## Homework 7: Generalized Linear Models
(GLMs)
# load data
data <- dvisits %>% filter(hospdays > 0)
# explore the response variable
hist(data$hospdays)
# fit poisson regression model
poisson_model <- glm(hospdays ~ age + sex + illness, data = data, family = poisson)
summary(poisson_model)
##
## Call:
## glm(formula = hospdays ~ age + sex + illness, family = poisson,
## data = data)
##
## Coefficients:
## Estimate Std. Error z value Pr(>|z|)
## (Intercept) 1.412074 0.034064 41.453 < 2e-16 ***
## age 1.738076 0.061077 28.457 < 2e-16 ***
## sex -0.115799 0.025219 -4.592 4.40e-06 ***
## illness 0.059204 0.007921 7.474 7.76e-14 ***
## ---
## Signif. codes: 0 '***' 0.001 '**' 0.01 '*' 0.05 '.' 0.1 ' ' 1
##
## (Dispersion parameter for poisson family taken to be 1)
##
## Null deviance: 8641.7 on 698 degrees of freedom
## Residual deviance: 7577.5 on 695 degrees of freedom
## AIC: 10060
##
## Number of Fisher Scoring iterations: 5
# fit negative binomial model
negbin_model <- glm.nb(hospdays ~ age + sex + illness, data = data)
summary(negbin_model)
##
## Call:
## glm.nb(formula = hospdays ~ age + sex + illness, data = data,
## init.theta = 1.111056706, link = log)
##
## Coefficients:
## Estimate Std.

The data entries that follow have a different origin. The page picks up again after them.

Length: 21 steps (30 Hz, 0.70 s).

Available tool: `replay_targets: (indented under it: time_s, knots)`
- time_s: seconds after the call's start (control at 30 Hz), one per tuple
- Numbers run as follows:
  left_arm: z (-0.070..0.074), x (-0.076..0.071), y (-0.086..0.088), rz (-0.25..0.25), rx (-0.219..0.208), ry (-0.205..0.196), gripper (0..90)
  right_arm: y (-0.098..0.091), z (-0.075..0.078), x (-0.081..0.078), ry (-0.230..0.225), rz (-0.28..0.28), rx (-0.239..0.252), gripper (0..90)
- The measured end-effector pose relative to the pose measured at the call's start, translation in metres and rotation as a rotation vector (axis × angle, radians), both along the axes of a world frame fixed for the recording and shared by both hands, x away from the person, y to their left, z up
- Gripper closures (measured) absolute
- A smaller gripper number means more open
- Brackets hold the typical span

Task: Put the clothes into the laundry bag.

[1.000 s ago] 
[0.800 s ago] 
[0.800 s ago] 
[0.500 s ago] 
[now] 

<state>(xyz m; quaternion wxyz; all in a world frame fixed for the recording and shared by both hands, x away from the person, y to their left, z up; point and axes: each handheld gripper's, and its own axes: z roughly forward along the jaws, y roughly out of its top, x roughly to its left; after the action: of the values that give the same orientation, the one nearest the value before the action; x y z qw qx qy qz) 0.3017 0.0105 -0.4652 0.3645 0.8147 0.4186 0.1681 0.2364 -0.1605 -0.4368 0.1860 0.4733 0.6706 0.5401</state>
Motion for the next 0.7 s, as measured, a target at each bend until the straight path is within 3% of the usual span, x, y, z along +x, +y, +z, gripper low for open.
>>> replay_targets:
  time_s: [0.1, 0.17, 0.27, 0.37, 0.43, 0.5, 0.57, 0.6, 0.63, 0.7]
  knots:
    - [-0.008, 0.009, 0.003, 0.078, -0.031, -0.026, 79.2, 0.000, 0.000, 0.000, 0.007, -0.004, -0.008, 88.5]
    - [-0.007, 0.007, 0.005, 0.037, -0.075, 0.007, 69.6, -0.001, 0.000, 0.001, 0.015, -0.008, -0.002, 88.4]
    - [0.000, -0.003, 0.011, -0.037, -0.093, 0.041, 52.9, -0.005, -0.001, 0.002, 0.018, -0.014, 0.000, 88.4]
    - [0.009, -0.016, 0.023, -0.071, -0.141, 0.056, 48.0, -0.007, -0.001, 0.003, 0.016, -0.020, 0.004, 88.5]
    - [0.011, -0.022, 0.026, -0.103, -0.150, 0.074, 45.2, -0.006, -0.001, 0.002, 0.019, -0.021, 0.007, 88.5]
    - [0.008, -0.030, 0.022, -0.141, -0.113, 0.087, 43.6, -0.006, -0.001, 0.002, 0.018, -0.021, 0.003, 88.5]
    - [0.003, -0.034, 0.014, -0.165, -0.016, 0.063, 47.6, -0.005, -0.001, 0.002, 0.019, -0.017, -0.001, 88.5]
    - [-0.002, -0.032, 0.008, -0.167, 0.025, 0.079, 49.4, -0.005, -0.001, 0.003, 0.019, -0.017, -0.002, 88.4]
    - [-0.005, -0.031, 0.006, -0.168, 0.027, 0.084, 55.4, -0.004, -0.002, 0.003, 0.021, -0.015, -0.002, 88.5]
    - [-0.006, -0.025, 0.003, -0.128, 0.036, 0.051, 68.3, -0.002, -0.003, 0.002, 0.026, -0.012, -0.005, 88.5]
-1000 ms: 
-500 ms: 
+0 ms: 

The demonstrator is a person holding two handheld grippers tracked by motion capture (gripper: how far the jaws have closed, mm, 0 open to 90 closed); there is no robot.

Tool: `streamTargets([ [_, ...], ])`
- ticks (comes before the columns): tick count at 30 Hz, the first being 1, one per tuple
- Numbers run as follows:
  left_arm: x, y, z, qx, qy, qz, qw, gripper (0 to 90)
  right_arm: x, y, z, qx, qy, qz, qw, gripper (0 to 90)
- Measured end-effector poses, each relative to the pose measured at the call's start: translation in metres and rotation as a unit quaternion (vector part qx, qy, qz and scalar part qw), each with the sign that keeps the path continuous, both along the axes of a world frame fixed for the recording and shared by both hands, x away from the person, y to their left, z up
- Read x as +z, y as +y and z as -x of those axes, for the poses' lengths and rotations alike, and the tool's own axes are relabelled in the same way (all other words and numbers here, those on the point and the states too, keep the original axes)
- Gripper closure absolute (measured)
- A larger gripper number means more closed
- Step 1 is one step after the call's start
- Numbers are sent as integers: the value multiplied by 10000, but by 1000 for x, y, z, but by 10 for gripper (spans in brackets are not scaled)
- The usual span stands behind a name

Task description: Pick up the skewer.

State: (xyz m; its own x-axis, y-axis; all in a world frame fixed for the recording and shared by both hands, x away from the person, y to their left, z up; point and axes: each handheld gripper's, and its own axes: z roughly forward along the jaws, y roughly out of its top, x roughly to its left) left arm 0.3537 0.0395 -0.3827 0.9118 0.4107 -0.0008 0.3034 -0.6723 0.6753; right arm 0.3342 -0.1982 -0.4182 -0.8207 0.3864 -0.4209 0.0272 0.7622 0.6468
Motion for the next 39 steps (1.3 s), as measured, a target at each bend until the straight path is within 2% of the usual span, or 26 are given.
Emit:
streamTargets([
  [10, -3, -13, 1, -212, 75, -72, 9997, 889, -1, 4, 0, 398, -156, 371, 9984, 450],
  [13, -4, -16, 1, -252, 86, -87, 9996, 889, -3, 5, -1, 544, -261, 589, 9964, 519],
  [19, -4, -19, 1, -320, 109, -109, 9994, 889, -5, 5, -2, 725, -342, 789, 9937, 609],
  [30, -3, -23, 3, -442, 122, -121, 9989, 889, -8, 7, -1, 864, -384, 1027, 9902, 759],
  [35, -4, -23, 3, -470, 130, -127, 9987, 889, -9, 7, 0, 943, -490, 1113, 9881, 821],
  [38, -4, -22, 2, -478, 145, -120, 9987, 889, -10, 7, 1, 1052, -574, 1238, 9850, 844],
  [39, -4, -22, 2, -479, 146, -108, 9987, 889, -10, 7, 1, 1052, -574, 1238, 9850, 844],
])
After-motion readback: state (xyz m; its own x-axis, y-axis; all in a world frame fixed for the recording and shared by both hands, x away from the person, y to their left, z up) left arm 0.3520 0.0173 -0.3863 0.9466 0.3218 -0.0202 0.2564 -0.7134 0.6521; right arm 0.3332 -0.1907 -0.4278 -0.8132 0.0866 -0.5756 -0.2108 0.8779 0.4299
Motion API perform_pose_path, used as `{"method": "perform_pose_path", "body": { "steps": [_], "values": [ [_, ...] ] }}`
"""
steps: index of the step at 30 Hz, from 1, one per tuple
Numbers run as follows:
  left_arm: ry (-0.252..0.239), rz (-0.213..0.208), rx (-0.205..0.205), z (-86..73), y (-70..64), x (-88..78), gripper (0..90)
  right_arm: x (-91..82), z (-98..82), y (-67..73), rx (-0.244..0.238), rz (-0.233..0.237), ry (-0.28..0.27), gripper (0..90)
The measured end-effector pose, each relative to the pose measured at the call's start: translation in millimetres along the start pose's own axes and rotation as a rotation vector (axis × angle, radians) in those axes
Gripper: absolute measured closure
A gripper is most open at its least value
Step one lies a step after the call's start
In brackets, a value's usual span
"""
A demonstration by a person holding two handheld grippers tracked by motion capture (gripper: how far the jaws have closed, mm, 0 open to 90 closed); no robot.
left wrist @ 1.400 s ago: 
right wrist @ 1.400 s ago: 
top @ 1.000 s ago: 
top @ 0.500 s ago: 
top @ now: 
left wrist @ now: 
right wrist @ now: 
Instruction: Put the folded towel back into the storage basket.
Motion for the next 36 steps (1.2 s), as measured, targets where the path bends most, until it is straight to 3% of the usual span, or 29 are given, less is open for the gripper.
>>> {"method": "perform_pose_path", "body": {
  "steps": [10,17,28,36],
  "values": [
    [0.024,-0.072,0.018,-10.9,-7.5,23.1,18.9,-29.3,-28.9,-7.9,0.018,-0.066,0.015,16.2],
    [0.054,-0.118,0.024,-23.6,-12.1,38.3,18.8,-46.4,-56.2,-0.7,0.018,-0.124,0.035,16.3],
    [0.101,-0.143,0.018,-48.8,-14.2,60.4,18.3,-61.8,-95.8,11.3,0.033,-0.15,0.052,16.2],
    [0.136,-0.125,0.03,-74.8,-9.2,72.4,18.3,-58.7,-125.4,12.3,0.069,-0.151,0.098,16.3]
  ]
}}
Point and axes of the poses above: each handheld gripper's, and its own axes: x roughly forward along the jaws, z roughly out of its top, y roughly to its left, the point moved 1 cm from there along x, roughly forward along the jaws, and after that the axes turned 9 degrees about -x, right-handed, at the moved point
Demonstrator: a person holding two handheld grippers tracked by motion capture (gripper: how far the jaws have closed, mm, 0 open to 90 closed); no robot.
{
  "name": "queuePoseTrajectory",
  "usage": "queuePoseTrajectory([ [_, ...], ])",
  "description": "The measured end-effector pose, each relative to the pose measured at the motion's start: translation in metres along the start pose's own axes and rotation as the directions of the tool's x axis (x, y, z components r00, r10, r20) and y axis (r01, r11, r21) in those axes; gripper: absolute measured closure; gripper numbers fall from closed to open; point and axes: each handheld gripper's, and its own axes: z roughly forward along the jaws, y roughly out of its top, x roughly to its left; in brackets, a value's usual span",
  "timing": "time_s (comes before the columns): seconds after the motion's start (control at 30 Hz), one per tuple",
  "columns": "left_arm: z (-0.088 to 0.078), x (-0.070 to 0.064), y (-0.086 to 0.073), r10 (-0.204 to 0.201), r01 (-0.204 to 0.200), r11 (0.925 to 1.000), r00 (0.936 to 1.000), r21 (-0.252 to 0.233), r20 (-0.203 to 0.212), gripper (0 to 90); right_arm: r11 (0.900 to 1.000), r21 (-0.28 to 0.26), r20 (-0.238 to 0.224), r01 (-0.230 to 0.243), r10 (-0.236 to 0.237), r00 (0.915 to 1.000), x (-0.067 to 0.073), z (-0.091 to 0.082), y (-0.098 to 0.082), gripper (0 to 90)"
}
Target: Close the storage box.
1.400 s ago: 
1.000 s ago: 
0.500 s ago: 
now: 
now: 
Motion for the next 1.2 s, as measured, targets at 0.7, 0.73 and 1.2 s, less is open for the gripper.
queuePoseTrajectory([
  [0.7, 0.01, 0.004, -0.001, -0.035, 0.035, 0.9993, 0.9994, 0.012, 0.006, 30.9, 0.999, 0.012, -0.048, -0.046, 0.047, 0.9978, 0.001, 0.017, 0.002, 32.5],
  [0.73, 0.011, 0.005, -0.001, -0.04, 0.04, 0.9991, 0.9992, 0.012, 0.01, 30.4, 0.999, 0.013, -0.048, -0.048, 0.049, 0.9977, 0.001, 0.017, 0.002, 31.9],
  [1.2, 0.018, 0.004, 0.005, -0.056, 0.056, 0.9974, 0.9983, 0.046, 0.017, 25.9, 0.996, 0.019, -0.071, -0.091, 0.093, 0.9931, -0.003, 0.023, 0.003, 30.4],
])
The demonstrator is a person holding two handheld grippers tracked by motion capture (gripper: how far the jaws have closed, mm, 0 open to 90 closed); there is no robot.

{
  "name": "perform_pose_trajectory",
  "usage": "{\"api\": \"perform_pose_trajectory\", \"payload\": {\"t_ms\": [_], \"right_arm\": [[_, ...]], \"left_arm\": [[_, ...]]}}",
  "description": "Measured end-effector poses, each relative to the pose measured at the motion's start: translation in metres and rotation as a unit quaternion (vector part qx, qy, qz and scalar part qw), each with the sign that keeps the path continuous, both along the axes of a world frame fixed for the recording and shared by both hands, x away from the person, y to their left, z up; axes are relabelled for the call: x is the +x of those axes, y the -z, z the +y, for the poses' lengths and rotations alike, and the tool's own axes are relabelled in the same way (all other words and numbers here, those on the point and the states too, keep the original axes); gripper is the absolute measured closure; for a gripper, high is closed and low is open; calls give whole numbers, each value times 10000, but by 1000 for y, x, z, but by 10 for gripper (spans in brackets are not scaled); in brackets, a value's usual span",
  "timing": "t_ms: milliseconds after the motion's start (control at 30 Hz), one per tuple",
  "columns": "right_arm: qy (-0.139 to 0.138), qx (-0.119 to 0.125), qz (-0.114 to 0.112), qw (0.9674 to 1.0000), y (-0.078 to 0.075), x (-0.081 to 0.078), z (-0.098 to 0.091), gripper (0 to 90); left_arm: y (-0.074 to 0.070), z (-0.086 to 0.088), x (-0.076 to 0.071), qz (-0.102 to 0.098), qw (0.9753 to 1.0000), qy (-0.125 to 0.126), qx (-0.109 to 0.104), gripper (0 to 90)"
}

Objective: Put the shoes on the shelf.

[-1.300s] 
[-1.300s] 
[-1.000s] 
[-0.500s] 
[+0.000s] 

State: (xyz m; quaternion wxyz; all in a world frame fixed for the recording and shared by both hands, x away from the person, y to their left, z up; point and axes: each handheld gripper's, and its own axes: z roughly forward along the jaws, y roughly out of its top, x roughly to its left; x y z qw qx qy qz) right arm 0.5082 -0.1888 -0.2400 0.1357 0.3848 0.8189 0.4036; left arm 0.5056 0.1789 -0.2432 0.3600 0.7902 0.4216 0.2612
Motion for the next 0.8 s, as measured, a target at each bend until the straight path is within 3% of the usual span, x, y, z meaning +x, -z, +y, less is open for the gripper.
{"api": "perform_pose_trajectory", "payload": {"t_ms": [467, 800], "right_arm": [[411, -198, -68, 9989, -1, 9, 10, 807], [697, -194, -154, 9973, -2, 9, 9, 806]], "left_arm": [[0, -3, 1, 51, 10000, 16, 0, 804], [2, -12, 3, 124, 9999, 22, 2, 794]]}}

Error z value Pr(>|z|)
## (Intercept) 1.42968 0.09470 15.096 < 2e-16 ***
## age 1.75183 0.18785 9.325 < 2e-16 ***
## sex -0.20117 0.07962 -2.527 0.01152 *
## illness 0.07109 0.02622 2.711 0.00671 **
## ---
## Signif. codes: 0 '***' 0.001 '**' 0.01 '*' 0.05 '.' 0.1 ' ' 1
##
## (Dispersion parameter for Negative Binomial(1.1111) family taken to be 1)
##
## Null deviance: 850.19 on 698 degrees of freedom
## Residual deviance: 740.03 on 695 degrees of freedom
## AIC: 4577.9
##
## Number of Fisher Scoring iterations: 1
##
##
## Theta: 1.1111
## Std. Err.: 0.0616
##
## 2 x log-likelihood: -4567.8660
# fit gamma model
gamma_model <- glm(hospdays ~ age + sex + illness, data = data, family = Gamma(link = "log"))
summary(gamma_model)
##
## Call:
## glm(formula = hospdays ~ age + sex + illness, family = Gamma(link = "log"),
## data = data)
##
## Coefficients:
## Estimate Std. Error t value Pr(>|t|)
## (Intercept) 1.43080 0.13509 10.592 < 2e-16 ***
## age 1.75668 0.27138 6.473 1.81e-10 ***
## sex -0.20901 0.11476 -1.821 0.0690 .
## illness 0.07159 0.03808 1.880 0.0606 .
## ---
## Signif. codes: 0 '***' 0.001 '**' 0.01 '*' 0.05 '.' 0.1 ' ' 1
##
## (Dispersion parameter for Gamma family taken to be 2.115837)
##
## Null deviance: 902.32 on 698 degrees of freedom
## Residual deviance: 791.16 on 695 degrees of freedom
## AIC: 4510.7
##
## Number of Fisher Scoring iterations: 7
# compare AIC across models
AIC(poisson_model, negbin_model, gamma_model)
## df AIC
## poisson_model 4 10059.539
## negbin_model 5 4577.866
## gamma_model 5 4510.712
# compare BIC across models
BIC(poisson_model, negbin_model, gamma_model)
## df BIC
## poisson_model 4 10077.738
## negbin_model 5 4600.614
## gamma_model 5 4533.461
The Gamma model has the lowest AIC/BIC, indicating it is the best model and suggesting that a continuous distribution fits better.